Previous: Review and Extrapolation Up: Review and Extrapolation Next: Projections

Reconfigurable Processing Architecture Review

Special-Purpose Computing

We build computing devices to algorithmically transform raw input data into results. Special-purpose computing devices are designed with one particular transformation embedded into their architecture and implementation. Each such device can solve only the particular transformation problem, and that problem is set prior to device fabrication. Conventional fabrication techniques require long turn-around (weeks to months) to produce devices, high up front costs for setup, and large volume sales to amortize out fixed costs for design, tooling, and equipment.

Many of the characteristics which come with special-purpose computing devices are undesirable or untenable in numerous situations.
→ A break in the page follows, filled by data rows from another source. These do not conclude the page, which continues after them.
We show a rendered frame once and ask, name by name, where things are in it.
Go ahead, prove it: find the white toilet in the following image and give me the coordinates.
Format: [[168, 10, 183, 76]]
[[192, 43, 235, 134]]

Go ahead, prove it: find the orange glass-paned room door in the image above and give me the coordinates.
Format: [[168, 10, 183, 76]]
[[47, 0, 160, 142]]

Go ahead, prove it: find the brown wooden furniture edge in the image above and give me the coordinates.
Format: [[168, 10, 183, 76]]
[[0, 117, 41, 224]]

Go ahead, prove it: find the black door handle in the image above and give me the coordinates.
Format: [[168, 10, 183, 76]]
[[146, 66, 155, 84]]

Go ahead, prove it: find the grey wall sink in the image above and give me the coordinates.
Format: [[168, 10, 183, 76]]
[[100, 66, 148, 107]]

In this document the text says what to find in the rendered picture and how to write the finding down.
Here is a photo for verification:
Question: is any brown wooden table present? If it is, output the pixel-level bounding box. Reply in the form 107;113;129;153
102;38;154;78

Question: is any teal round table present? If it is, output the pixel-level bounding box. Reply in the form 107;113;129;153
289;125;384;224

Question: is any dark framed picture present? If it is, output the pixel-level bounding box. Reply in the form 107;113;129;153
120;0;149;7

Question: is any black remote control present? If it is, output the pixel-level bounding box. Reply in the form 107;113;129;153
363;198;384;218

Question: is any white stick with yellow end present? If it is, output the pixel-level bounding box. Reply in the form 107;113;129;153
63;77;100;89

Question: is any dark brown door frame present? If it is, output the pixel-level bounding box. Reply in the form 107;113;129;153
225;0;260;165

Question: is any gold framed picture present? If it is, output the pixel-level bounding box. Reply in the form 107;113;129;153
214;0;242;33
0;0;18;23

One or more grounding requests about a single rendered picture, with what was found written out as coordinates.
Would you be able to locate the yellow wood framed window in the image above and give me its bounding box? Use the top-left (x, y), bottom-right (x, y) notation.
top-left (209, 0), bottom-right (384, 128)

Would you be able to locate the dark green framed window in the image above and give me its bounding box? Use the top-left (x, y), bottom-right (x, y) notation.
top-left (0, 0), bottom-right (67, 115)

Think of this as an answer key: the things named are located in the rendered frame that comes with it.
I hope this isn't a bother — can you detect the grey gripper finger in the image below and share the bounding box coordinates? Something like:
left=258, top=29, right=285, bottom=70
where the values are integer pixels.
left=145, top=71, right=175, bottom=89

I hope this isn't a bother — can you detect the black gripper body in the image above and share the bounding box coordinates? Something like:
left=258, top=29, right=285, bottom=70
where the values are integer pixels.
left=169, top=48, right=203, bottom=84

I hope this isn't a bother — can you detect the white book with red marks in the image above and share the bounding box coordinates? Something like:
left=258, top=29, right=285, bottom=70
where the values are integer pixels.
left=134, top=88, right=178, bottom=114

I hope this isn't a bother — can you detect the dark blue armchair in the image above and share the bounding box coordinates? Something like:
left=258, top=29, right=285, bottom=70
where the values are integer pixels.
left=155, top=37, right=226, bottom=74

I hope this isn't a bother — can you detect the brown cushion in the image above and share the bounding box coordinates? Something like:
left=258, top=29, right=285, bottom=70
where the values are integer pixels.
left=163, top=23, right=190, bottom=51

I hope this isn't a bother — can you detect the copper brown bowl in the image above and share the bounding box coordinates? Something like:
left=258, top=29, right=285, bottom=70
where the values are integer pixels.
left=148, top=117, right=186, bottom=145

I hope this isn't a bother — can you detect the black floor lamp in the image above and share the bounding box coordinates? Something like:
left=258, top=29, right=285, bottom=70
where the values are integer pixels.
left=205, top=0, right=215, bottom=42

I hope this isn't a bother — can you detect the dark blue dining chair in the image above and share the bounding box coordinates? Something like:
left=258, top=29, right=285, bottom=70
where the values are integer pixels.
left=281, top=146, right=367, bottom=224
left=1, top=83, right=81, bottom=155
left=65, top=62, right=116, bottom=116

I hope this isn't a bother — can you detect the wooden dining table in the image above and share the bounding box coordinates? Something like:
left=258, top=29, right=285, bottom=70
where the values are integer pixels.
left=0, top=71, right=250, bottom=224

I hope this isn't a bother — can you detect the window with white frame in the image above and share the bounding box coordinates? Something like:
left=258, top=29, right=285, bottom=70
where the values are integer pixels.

Device dedicated to a single function
- Device can be quickly oboslesced as functional requirements often change, transformations are tuned, algorithms advance, and missions and tasks evolve.
- When the function needed by a task is time or data dependent the special-purpose devices for functions which are not needed at some point in time sit idle and cannot be used for any other function which may be required by the task.
- When lower throughput is required from the device than its native capability, the device has spare capacity which cannot be put to productive use.
High up front cost
Long delay from concept to delivery
Economical only in volume

General-Purpose Computing

General-purpose devices are our alternative to these fixed function devices. Here, we build computing devices which can be configured to solve a variety of computing problems. Instead of building a device with exactly the computational units and hardwired dataflow necessary to solve a single problem, we build a device with a set of primitive computational elements interconnected via a flexible interconnect. Post-fabrication, we control the behavior of the device with instructions, extra inputs which tell the device what computations to perform and how to route data during the computation. As a result, we:

Make a single device appealing for a wide-range of tasks. While each, individual task may lack the volume required for a dedicated device to be economical, the general applicability across many tasks provides the volume necessary to make the general-purpose device economical.
Eliminate the fabrication delay necessary to put a new computational task into use.
Eliminate the up front cost associated with producing custom hardware for a task.
Make it possible to customize a single device to perform any of a large number of different computing task, allowing the device to adapt to changes in requirements, or share its capacity among a variety of computing tasks.

The RP-space defined here models a large domain of reconfigurable architectures within the general-purpose architecture space.

Reconfigurable Computing Costs

Reconfigurable devices gain their breadth of use at a cost in computational density. Reconfigurable devices must add:

Flexible interconnect or data flow
Instructions to control compute units and data flow

Additionally, the computational units in these devices must be more general than in the special-purpose devices where each compute unit may perform a single, focussed computation.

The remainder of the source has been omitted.